Potrebbe sembrare una grottesca chiatta galleggiante, invece è il frutto di una avanzata ricerca di matrice italiana avente lo scopo di dimostrare come sia possibile un modo nuovo di coltivare senza dispiego di risorse e senza occupazione di suolo. Il progetto prende il nome di Jellyfish Barge, sarà in mostra in occasione di Expo 2015 ed è già stato inserito tra i finalisti del premio delle Nazioni Unite “UNECE Ideas for Change Award”.
Il concept, lungi dal voler dimostrare efficacia economica o modelli di business, è soprattutto un concentrato di innovazione indirizzata al miglior dispiego delle risorse prime. Lo spreco è messo al bando e nuovi modelli di consumo e coltivazione sono messi al servizio di un progetto che la regione Toscana intende proporre come propria libera interpretazione del tema dell’Expo 2015 “Nutrire il pianeta, energia per la vita”.

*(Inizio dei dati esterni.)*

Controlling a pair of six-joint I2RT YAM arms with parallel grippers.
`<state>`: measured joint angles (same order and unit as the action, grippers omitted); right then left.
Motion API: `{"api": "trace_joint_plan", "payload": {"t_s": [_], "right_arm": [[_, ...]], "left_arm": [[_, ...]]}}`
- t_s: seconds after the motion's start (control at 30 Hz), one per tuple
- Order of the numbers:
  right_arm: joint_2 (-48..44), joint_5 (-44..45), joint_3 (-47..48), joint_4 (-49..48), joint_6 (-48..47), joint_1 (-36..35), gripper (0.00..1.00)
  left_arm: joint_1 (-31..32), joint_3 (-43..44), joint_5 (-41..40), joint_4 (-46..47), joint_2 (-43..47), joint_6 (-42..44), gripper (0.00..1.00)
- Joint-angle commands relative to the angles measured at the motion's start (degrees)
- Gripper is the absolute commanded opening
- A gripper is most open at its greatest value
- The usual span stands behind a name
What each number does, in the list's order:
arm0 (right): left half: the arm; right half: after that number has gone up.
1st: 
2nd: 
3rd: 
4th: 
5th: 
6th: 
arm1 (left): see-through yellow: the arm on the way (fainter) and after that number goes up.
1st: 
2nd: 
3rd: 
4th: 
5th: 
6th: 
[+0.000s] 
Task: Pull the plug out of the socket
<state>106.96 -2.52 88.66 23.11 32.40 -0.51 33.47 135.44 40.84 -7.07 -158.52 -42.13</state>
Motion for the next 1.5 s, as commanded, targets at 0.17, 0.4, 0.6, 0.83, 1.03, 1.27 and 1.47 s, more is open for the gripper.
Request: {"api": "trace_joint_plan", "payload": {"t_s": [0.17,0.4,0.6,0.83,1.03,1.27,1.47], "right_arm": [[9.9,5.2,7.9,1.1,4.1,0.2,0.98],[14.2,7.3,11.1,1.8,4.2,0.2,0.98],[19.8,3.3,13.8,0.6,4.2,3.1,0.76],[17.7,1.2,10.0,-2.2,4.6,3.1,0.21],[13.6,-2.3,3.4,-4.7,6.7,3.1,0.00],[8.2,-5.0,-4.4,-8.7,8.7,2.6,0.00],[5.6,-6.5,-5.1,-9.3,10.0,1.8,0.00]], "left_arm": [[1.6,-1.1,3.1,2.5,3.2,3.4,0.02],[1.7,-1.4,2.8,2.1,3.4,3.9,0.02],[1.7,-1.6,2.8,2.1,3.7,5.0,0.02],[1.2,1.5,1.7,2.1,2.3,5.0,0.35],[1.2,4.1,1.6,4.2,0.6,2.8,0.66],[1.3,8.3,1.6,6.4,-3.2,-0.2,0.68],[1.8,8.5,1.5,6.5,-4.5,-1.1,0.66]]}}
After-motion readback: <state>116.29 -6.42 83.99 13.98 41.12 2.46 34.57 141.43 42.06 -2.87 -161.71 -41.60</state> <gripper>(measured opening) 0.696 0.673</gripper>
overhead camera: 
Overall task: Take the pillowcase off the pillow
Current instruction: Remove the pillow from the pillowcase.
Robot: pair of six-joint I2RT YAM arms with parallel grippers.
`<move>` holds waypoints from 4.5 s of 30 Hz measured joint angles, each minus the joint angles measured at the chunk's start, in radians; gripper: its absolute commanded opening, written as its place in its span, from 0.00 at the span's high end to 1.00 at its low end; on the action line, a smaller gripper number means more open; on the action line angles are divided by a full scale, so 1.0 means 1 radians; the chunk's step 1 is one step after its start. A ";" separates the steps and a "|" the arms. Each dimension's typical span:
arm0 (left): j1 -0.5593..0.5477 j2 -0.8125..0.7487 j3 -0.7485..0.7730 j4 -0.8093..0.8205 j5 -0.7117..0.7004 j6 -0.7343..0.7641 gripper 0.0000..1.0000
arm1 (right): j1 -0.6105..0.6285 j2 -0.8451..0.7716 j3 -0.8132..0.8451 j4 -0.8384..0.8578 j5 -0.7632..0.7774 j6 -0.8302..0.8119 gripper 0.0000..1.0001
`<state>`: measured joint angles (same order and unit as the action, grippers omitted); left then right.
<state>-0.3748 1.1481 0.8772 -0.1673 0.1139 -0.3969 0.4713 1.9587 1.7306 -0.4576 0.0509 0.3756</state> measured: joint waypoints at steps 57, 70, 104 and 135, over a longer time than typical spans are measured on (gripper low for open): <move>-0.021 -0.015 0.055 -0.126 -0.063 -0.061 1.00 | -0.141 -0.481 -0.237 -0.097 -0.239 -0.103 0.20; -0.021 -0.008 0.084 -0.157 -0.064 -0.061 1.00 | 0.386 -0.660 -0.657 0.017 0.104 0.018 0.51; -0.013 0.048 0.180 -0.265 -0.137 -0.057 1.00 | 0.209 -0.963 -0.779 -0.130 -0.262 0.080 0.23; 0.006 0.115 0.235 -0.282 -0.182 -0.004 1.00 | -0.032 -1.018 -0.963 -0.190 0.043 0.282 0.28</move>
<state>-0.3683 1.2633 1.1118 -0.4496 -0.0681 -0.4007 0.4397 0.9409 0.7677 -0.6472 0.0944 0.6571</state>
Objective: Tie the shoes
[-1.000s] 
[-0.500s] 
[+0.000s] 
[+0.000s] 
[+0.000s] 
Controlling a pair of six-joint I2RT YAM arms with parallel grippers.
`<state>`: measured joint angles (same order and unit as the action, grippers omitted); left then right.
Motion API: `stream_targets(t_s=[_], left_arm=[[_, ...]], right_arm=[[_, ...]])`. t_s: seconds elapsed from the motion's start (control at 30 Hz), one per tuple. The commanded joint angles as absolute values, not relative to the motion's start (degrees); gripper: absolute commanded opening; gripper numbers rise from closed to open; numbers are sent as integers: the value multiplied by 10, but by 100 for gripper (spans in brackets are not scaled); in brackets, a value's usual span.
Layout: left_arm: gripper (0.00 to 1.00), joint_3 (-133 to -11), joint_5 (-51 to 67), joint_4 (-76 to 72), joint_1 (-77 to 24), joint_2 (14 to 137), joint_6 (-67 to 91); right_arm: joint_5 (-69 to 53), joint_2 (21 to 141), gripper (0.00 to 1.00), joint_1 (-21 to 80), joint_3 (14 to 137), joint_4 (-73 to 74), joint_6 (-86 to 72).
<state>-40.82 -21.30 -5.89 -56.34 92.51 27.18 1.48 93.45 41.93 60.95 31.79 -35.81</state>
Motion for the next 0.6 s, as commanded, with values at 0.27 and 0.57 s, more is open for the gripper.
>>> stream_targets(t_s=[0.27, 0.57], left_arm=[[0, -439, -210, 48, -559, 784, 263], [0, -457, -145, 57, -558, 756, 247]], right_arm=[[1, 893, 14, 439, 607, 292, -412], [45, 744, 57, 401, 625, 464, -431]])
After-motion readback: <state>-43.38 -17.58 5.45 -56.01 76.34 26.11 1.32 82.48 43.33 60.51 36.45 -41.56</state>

«Jellyfish Barge è un sistema in grado di produrre alimenti senza il consumo del suolo, di acqua dolce e di energia chimica»: un basamento in legno da 70mq, la cui galleggiabilità è facilitata dall’uso di fusti in plastica riciclata, sostiene la serra in vetro soprastante. All’interno della sera è disponibile un sistema di coltivazione idroponica (in grado di garantire un risparmio del 70% dell’acqua consumata rispetto alle colture tradizionali) e l’alimentazione energetica per il funzionamento del tutto è garantita dall’azione congiunta di fotovoltaico, mini turbine eoliche e un sistema integrato che sfrutta il moto ondoso del corso d’acqua per produrre elettricità. Grazie all’attrezzatura di bordo, Jellyfish Barge è in grado addirittura di trasformare acqua salmastra in acqua pulita (fino a 150 litri al giorno), potendo così attingere a fonti normalmente non utilizzabili per consentire la debita crescita delle coltivazioni tramite la micro-irrorazione prevista dalla filosofia idroponica.
Il progetto, realizzato dall’Università di Firenze con contributo della Regione Toscana, «rappresenta un esempio di quello che la ricerca può portare in termini di innovazione, ma anche di sostenibilità e partendo da materiali di recupero».